7. Each of the housing cavities includes a housing side wall and a housing bottom wall, and each of the sound holes penetrates the corresponding housing bottom wall to connect the internal space and the external space of the housing. Each of the aforementioned waterproof acoustic modules is A base comprising a base side wall, a base bottom wall, and the communication hole, wherein the base side wall and the base bottom wall form a base housing cavity, the communication hole penetrates the base bottom wall and communicates with the base housing cavity, and the base and the housing cavity are sealed together, the base and The waterproof assembly is located within the base housing cavity and covers the communication hole to prevent liquid from passing through the communication hole and entering the base housing cavity, An acoustic assembly including an acoustic sensor installed on the side of the waterproof assembly away from the base bottom wall, The earphone according to any one of claims 1 to 6, further comprising a circuit board located between the acoustic sensor and the waterproof assembly and mechanically connected to the acoustic sensor.

8. Further including a first sealing member and a second sealing member, The base bottom wall and the housing bottom wall abut against each other to form a first gap, and the base side wall and the housing side wall form a second gap. The earphone according to claim 7, characterized in that the first sealing member seals the first gap, and the second sealing member seals the second gap.

9. The first sealing member is obtained by supplying a fluid sealing material to the first gap and then curing it, and / or The earphone according to claim 8, characterized in that the second sealing member is obtained by supplying a fluid sealing material to the second gap and then curing it.

10. The earphone according to claim 8 or 9, characterized in that the first sealing member is a pre-manufactured gasket.

11. A first position limiting portion is provided on the base bottom wall along the circumferential direction of the communication hole. The earphone according to claims 8 to 10, characterized in that a second position limiting portion is provided on the housing bottom wall along the circumferential direction of the sound passage hole, and the first position limiting portion and the second position limiting portion engage and come into contact with each other to form a third gap.

12. The present invention further includes a third sealing member, the third sealing member sealing the third gap, and the third sealing member is obtained by supplying a fluid sealing material to the third gap and then curing it.
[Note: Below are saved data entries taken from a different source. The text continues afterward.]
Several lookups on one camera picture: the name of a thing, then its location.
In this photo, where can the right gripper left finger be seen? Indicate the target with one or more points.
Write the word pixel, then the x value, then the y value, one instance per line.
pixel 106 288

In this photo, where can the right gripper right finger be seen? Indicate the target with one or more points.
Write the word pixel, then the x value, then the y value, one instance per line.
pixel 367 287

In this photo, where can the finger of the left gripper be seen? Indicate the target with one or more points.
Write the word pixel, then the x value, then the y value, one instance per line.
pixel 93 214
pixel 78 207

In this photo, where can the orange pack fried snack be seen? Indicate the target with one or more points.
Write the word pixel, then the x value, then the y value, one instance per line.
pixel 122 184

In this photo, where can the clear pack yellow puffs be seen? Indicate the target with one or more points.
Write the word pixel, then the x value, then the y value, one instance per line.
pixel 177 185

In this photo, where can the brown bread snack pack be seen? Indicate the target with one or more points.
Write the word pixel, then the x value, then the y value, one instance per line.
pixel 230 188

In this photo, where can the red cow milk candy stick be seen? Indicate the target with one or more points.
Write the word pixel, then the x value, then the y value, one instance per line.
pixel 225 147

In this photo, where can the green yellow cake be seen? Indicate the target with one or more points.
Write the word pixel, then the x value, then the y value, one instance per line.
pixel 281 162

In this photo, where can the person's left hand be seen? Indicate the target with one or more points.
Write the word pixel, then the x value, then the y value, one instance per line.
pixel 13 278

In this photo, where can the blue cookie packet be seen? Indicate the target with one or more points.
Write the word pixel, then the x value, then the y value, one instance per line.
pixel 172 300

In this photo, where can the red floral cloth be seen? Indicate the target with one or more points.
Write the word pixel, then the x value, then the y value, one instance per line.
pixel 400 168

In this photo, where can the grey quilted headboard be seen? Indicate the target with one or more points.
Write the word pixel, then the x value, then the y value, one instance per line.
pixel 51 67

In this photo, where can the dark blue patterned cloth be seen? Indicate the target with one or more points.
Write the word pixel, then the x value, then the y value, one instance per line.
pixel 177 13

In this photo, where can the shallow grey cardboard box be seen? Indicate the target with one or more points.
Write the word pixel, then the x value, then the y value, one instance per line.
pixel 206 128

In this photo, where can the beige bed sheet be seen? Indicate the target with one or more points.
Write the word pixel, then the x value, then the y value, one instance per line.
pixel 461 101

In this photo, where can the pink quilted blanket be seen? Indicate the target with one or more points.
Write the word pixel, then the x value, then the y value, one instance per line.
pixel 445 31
The earphone according to claim 11, characterized in that the first position limiting portion and the second position limiting portion engage and come into contact with each other to prevent the fluid sealing material from flowing into the sound passage hole.

13. The first position limiting portion includes a groove installed in the base along the circumferential direction of the communication hole, The earphone according to claim 11 or 12, characterized in that the second position limiting portion includes a corresponding projection installed on the housing bottom wall along the circumferential direction of the sound passage hole.

14. The circuit board is connected to the flexible circuit board from the target segment of the housing side wall, beyond the housing side wall, The earphone according to any one of claims 7 to 13, wherein the target segment of the housing side wall is designed to be smoother than other parts of the housing side wall so as to reduce the curvature of the housing side wall relative to the circuit board.

15. The earphone according to claim 14, wherein the target segment includes a guide opening formed in the housing side wall and an inclined guide surface, and the guide opening and the inner wall of the housing are connected by the guide surface to support the circuit board.

16. The earphone according to any one of claims 1 to 15, characterized in that the diameter of the sound passage hole in the inner wall of the housing is less than or equal to the diameter of the sound passage hole in the outer wall of the housing.

17. The earphone according to any one of claims 1 to 16, characterized in that the central axis of the sound-conducting hole is installed at an inclination with respect to the bottom wall of the housing cavity.